>>>>

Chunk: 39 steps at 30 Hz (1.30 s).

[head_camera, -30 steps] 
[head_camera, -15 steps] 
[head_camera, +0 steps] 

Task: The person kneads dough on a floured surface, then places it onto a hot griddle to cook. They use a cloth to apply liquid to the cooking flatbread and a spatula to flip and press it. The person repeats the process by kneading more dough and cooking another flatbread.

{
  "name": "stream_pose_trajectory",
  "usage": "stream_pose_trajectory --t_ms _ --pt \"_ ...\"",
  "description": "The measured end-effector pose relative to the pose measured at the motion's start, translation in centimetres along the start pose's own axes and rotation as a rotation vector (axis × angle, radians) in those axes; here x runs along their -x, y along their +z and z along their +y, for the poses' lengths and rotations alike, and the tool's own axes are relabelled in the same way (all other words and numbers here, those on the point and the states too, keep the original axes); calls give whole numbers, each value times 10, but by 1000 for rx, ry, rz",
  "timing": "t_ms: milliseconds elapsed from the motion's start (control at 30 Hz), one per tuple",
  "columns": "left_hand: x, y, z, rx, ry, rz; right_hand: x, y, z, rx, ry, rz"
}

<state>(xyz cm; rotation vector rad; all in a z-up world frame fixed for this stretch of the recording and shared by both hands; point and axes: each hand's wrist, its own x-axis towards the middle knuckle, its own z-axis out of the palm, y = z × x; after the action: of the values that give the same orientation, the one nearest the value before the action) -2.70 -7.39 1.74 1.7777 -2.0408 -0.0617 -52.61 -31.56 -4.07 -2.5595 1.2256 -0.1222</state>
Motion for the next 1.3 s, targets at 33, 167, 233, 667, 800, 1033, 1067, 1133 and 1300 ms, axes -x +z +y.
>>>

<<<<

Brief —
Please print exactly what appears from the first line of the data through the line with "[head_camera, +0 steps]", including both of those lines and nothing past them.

Answer —
Chunk: 39 steps at 30 Hz (1.30 s).

[head_camera, -30 steps] 
[head_camera, -15 steps] 
[head_camera, +0 steps] 

Work on the answer is now done.